[[ Dataset excerpt, beginning ]]

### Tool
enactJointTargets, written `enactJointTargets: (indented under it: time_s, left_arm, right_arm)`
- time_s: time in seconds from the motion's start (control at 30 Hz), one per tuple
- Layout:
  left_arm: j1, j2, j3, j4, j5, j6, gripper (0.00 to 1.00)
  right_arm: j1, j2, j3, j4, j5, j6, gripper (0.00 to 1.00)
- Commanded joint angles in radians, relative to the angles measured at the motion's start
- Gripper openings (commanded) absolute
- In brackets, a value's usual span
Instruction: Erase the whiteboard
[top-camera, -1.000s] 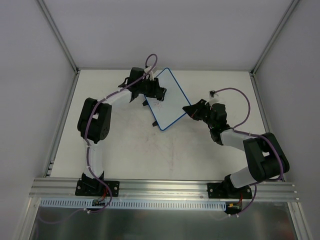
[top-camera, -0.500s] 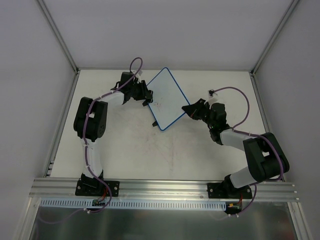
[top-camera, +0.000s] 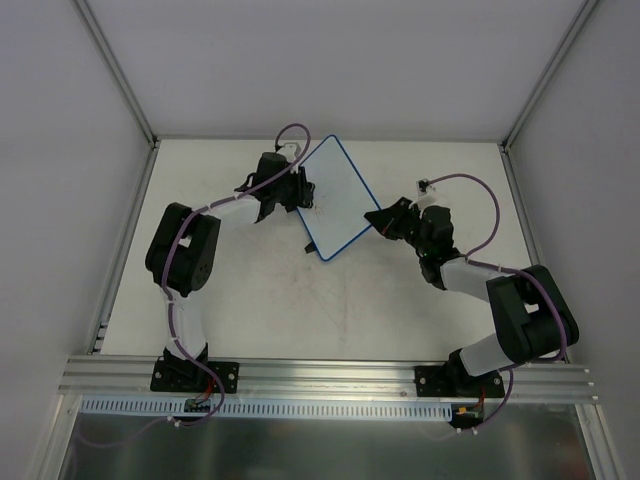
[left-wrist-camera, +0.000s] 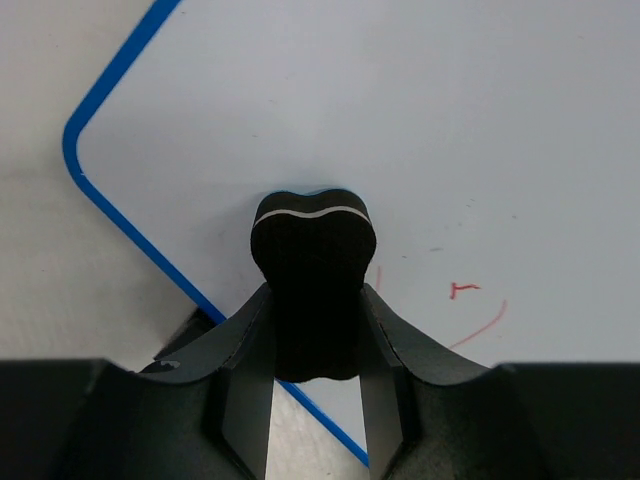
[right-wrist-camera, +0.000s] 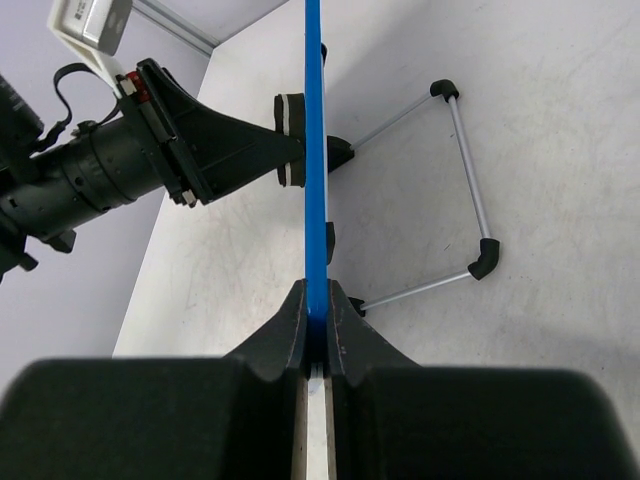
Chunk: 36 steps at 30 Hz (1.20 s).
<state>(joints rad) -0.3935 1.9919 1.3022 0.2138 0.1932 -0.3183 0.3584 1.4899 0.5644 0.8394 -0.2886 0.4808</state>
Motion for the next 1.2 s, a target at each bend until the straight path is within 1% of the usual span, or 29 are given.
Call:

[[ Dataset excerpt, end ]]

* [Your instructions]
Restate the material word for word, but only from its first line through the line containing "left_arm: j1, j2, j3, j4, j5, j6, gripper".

* [Response box]
### Tool
enactJointTargets, written `enactJointTargets: (indented under it: time_s, left_arm, right_arm)`
- time_s: time in seconds from the motion's start (control at 30 Hz), one per tuple
- Layout:
  left_arm: j1, j2, j3, j4, j5, j6, gripper (0.00 to 1.00)

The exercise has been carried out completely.